Dr Oz: Can Beer Be Healthy?
On a sizzling hot summer day, is there anything more refreshing than kicking back and sipping on an ice cold beverage? Would your drink of choice be beer? If so, pay attention because Dr Oz continued his Food Truth series with an investigation into whether beer can actually be good for you. He had Mark Schatzker set out to learn more about the popular drink. In the last decade, craft beer has become more popular and according to recent research, craft beer could actually be good for you!
Dr Oz: Five Reasons You Should Drink Craft Beer
Mark continued be revealing his top five reasons you should drink craft beer. First was the taste, because there are more than 3,000 craft breweries in the U.S. What truly separates craft beer from regular beer is the quality of the ingredients. A large brewer would typically use just one type of malted barley with corn syrup, while a craft brewer is likely to use several types.
You should also give craft beer a shot because, according to Mark, it’s healthy. Craft beer reportedly contains vitamin C, probiotics, and antioxidants. A third positive to drinking craft beer is that it typically means consuming fewer calories and carbohydrates than a macro-beer, because you’re not drinking as much. Also, believe it or not, craft beer is actually cheaper, going along with the idea that you need to drink less of it.
Finally, craft beer goes hand-in-hand with great food, which is even more of a reason to drink up!
Dr Oz: Beer Ingredients
There’s truly never been a better time to try craft beer. Dr Oz explained that typically, a beer is made up of three components, each of which have health benefits. He stated “beer is a good thing to do to yourself, if you do it the right way.”

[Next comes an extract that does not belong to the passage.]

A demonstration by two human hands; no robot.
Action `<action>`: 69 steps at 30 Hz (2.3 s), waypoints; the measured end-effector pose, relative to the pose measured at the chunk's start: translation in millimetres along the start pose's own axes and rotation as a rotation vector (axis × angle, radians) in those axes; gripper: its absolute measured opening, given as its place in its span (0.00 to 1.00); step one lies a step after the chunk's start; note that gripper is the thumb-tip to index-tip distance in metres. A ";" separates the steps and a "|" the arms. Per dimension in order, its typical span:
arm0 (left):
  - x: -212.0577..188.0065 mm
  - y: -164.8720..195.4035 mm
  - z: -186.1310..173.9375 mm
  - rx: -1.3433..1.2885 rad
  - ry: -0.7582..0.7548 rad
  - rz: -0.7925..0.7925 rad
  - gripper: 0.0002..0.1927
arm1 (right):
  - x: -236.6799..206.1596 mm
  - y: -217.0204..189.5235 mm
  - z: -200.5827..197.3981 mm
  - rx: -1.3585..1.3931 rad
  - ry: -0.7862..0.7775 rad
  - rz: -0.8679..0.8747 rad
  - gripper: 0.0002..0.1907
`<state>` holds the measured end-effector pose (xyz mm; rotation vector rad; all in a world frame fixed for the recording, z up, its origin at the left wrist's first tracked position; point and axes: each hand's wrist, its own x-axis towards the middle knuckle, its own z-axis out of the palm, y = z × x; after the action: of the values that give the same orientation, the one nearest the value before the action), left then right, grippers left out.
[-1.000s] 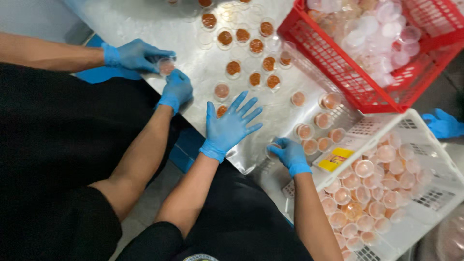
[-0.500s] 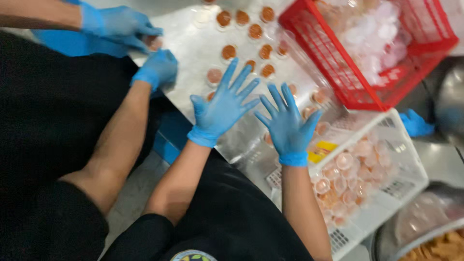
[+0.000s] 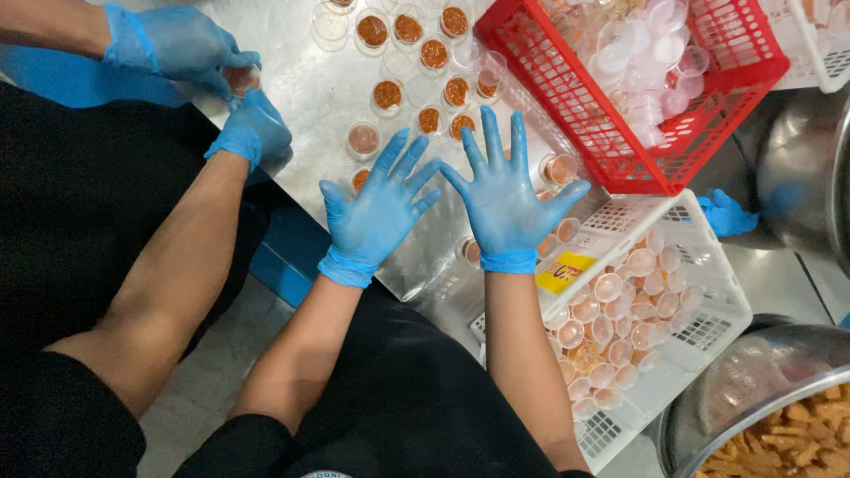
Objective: The person picks up small plastic cups of sauce from a stainless steel table, places a clear lid on each cup, presses the lids on, and stacks the sealed cups into a white plastic crate. A coworker across the table also caps cups while large bowls of fried food sit beside the work area.
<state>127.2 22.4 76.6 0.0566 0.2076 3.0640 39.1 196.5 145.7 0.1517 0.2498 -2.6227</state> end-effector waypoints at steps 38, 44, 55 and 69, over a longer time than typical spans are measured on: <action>0.5 -1.8 -135.0 2.078 0.569 0.192 0.37 | 66.8 82.4 -157.7 -1.175 0.796 0.078 0.13; 0.8 -28.6 -127.1 1.748 0.621 0.066 0.34 | 14.3 67.8 -146.8 -2.103 0.111 -0.473 0.14; -0.7 -47.5 -111.4 1.250 0.672 -0.095 0.16 | -32.9 53.8 -152.7 -1.829 0.378 -0.236 0.17; 0.8 -119.6 -55.6 1.294 0.508 -0.364 0.13 | -49.7 -15.6 -103.9 -2.641 0.034 -0.183 0.22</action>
<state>132.2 133.3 5.3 -0.5939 1.8594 2.0191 81.1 254.4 54.1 -0.6737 2.9261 -0.4962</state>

Those three components he was referring to are malted barley, hops, and yeast. Malted barley is barley that has been germinated and roasted, and it’s loaded with B vitamins and flavanoids. Yeast creates the alcohol and carbon dioxide, and hops, which are flowers, contain antioxidants and are great for aroma and flavor.
Variations of beer come from other ingredients or how those three ingredients are treated. But if you notice, there’s never an ingredient label on beer. The problem is that you don’t know what’s truly in the beer you’re drinking. Some ingredients found in beer include high fructose corn syrup, MSG, propylene glycol, carboxy-methyl cellulose, fish bladder, caramel coloring, preservatives, and artificial flavorings. The good news is that none of those ingredients are particularly toxic, but you’re much better off choosing a beer that contains natural ingredients. So how can you be sure you’re drinking a beer that falls in line with your health goals?
Dr Oz: Choosing A Healthy Beer
So many people, myself included, are worried about that dreaded beer belly that is often associated with drinking large quantities of beer. The good news, is that Mark believes beer can undoubtedly be a part of a healthy diet. Studies are finding that, if consumed in moderation, it appears to be healthy. Moderation is key, and mass-market beers are designed to lead you to drink a lot. Craft beers, on the other hand, are more flavorful, leading to you feeling more satisfied after a smaller amount.
Craft beers are practically everywhere nowadays. The next time you head to the store to get beer, ask someone who works there to point out the craft beers. BPA is a chemical of concern that can be found in the lining of cans, so if you’re concerned about it, opt for bottled beer. A lot of beer aficionados will say beer tastes better out of a bottle anyway, so perhaps just go ahead and choose the bottle!
Dr Oz: Dark VS Light Beers & Calories
Are you guilty of only drinking straw-colored beer? Mark explained that so many people believe that the darker the beer, the more intense the flavor. He suggested that anyone new to craft beer start with a pilsner or a lager, and said it’s actually the IPA, because those typically contain a lot of hops, which means they have an intense flavor. It’s also good to know that a dark, stout beer typically only had about 14 more calories than a light beer, so you don’t have to avoid it out of fear of the calories.
Speaking of light beers, Mark said it’s like diet ice cream in that it gives you permission to indulge. He believes that because it’s “flavorless” you’re more likely to drink a ton of it. Not to mention, the difference between a full-bodied dark beer and a light beer, is less than a teaspoon of sugar. Dr Oz said he would take that penalty and go with the stout over the light beer.